5. Get the predictions

In [62]:
def predict(sent, model):
  sequences = es_text_to_seq(sent)
  padded_tokens = pad_sequences([sequences], maxlen=max_words, padding="post", truncating="post")
  logits = model(padded_tokens)
  logits = tf.reshape(logits, (max_words, -1))
  return logits_to_text(logits, en_tokenizer)
predict(spa_test[1], bidirectinal_lstm_model)

'tom was impressed impressed                                              '

In [68]:
predict("hola", gru_embedding_model)

'hi                                                 '

### Making more predictions with different models.


In [64]:
from prettytable import PrettyTable
def tabulate_translations(column_names, data, title, max_characters=25):
  table = PrettyTable(column_names)
  table.title= title
  table.align[column_names[0]] = 'l'
  table.align[column_names[1]] = 'l'
  table.align[column_names[2]] = 'l'
  table._max_width = {column_names[0] :max_characters, column_names[1] :max_characters, column_names[2]:max_characters}
  for row in data:
    table.add_row(row)
  print(table)
columns_names = [
    "Spanish (real src sentence)", "English (the actual text)", "Translated (translated version)", "MODEL USED"
]
title = "SPANISH TO ENGLISH TRANSLATOR"

In [67]:
max_characters= 25
total_translations= 10
for i, (eng, spa) in enumerate(zip(eng_test[:total_translations], spa_test)):
    rows_data = [
                 [spa, eng, predict(spa, gru_embedding_model), "GRU Embedding model"],
                 [spa, eng, predict(spa, bidirectinal_lstm_model), "Bidirectional LSTM model"],
                 [spa, eng, predict(spa, encoder_decoder_model), "Encoder Decoder model"],
                ]
    tabulate_translations(columns_names, rows_data, title, max_characters)
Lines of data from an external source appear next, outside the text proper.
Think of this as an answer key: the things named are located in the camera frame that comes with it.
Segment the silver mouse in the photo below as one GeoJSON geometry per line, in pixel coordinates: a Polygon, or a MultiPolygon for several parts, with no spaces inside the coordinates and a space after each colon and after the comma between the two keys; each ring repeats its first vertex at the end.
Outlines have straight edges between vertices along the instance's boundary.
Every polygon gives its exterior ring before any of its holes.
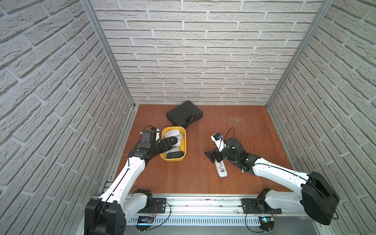
{"type": "Polygon", "coordinates": [[[177,139],[181,140],[185,137],[184,133],[180,132],[180,134],[177,136],[177,139]]]}

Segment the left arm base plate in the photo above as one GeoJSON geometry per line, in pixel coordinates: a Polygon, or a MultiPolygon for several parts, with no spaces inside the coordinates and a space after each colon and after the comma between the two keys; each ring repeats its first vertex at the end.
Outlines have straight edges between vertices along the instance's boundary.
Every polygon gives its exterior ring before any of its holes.
{"type": "Polygon", "coordinates": [[[140,210],[139,213],[157,213],[157,214],[164,214],[166,210],[166,198],[153,198],[150,204],[150,207],[145,207],[144,209],[140,210]]]}

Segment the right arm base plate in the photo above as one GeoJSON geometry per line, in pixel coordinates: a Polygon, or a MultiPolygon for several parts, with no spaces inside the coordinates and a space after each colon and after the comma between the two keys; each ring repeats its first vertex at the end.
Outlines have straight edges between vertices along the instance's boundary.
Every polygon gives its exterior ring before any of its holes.
{"type": "Polygon", "coordinates": [[[241,199],[243,213],[261,213],[261,214],[282,214],[281,209],[272,209],[263,199],[243,198],[241,199]]]}

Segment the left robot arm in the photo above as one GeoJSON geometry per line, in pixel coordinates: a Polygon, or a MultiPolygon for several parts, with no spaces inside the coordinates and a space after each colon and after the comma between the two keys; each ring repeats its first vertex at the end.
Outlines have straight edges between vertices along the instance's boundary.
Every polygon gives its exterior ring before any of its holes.
{"type": "Polygon", "coordinates": [[[142,210],[151,210],[153,220],[158,208],[152,203],[152,193],[136,190],[127,195],[136,179],[155,156],[179,143],[177,137],[138,142],[129,153],[127,163],[109,189],[98,199],[90,199],[85,208],[85,235],[123,235],[127,222],[142,210]]]}

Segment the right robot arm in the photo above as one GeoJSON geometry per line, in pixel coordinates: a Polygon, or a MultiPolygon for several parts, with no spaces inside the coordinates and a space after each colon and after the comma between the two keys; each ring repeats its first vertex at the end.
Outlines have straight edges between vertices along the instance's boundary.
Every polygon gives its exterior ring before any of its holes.
{"type": "Polygon", "coordinates": [[[216,149],[206,151],[205,155],[212,163],[228,160],[243,173],[269,179],[291,191],[278,192],[264,189],[258,195],[256,206],[260,209],[287,209],[305,212],[314,221],[330,225],[332,220],[339,218],[336,208],[339,196],[319,172],[304,173],[294,171],[245,151],[236,138],[225,140],[220,133],[212,135],[211,140],[216,149]]]}

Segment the black mouse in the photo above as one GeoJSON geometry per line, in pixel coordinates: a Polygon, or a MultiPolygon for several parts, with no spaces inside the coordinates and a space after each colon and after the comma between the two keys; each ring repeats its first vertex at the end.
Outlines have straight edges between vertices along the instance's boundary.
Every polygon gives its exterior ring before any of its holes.
{"type": "Polygon", "coordinates": [[[184,155],[185,153],[183,151],[172,151],[166,155],[166,158],[167,159],[179,159],[179,158],[184,157],[184,155]]]}

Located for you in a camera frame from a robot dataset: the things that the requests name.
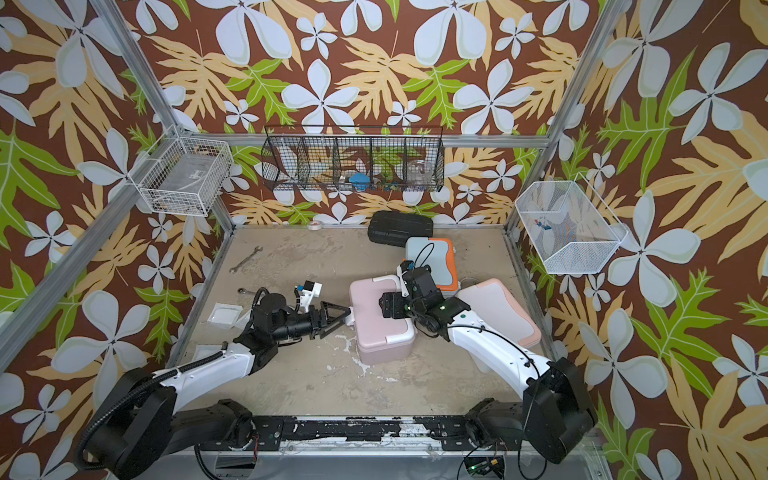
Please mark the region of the pink medicine chest box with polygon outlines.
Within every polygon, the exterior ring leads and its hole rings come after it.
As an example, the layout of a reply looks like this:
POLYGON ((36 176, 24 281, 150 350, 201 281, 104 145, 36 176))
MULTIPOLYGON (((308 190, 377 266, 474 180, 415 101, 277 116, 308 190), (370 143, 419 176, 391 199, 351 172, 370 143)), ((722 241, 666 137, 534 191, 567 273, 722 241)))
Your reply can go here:
POLYGON ((385 293, 401 293, 396 275, 357 280, 349 288, 357 351, 366 365, 405 359, 415 340, 410 318, 386 318, 382 314, 379 300, 385 293))

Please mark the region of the grey box orange handle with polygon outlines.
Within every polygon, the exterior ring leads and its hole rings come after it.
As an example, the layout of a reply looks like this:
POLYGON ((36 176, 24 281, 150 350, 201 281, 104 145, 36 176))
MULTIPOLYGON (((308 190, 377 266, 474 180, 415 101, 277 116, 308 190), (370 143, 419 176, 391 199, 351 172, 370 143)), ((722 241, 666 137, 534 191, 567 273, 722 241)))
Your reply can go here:
POLYGON ((415 267, 428 266, 436 286, 446 296, 455 295, 460 282, 455 261, 455 248, 450 239, 411 237, 405 244, 406 259, 415 267))

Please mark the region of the white and salmon first aid box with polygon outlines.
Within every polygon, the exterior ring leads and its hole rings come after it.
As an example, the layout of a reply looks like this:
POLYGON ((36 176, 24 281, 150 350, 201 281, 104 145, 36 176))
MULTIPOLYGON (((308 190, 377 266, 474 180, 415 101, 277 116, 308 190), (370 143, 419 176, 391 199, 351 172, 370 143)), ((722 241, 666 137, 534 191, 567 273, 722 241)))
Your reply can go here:
POLYGON ((539 344, 539 327, 500 280, 490 279, 462 288, 456 297, 505 338, 525 348, 539 344))

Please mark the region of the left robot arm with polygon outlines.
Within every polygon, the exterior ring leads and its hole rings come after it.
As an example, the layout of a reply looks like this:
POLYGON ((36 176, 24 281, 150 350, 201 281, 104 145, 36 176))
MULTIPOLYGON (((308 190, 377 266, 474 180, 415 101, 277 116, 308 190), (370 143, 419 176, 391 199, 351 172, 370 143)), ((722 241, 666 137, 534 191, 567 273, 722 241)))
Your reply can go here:
POLYGON ((242 332, 214 353, 153 373, 141 368, 125 373, 82 431, 76 467, 133 479, 161 457, 187 448, 248 445, 253 415, 247 407, 231 399, 198 409, 189 404, 260 371, 280 348, 325 338, 350 323, 352 314, 351 308, 326 301, 290 306, 283 295, 258 289, 242 332))

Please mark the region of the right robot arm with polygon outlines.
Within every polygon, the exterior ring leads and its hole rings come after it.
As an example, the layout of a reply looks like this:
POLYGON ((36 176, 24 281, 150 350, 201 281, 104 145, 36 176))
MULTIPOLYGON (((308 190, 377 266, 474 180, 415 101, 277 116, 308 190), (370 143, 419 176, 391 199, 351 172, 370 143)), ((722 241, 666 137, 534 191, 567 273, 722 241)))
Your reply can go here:
POLYGON ((566 358, 551 360, 502 335, 465 301, 446 298, 431 268, 404 261, 400 291, 379 300, 386 318, 409 318, 427 336, 442 338, 473 355, 520 397, 517 403, 487 398, 464 416, 475 447, 526 442, 547 462, 561 463, 597 423, 583 375, 566 358))

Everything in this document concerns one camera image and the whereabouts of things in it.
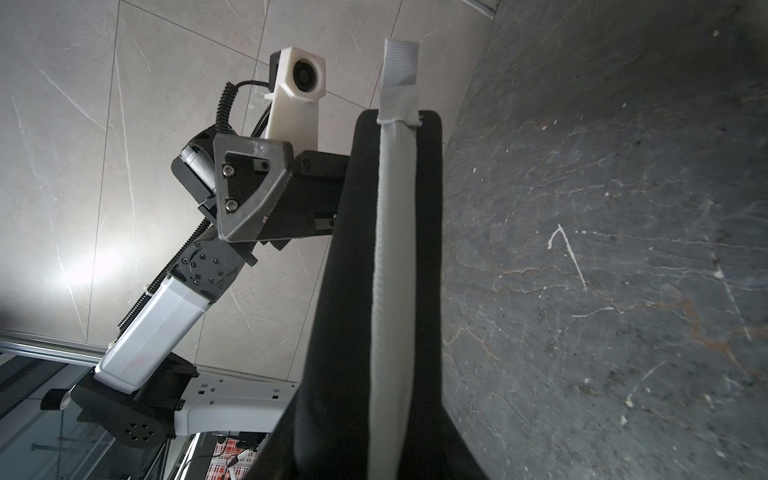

+----------------------------------------------------------------------------------------------------------------------+
|                                            SPANISH TO ENGLISH TRANSLATOR                                             |
+-----------------------------+---------------------------+---------------------------------+--------------------------+
| Spanish (real src sentence) | English (the actual text) | Translated (translated version) |        MODEL USED        |
+-----------------------------+---------------------------+---------------------------------+--------------------------+
| ¿Por qué gastaste todo el   | Why did you spend all the | we me why we spend all all all  |   GRU Embedding model    |
| dinero?                     | money?                    | of                              |                          |
| ¿Por qué gastaste todo el   | Why did you spend all the | all all all all all all all     | Bidirectional LSTM model |
| dinero?                     | 

### Conclusion.
In this notebook we have covered mush, and we observed that the GRU model performed better as compared to other models during prediction.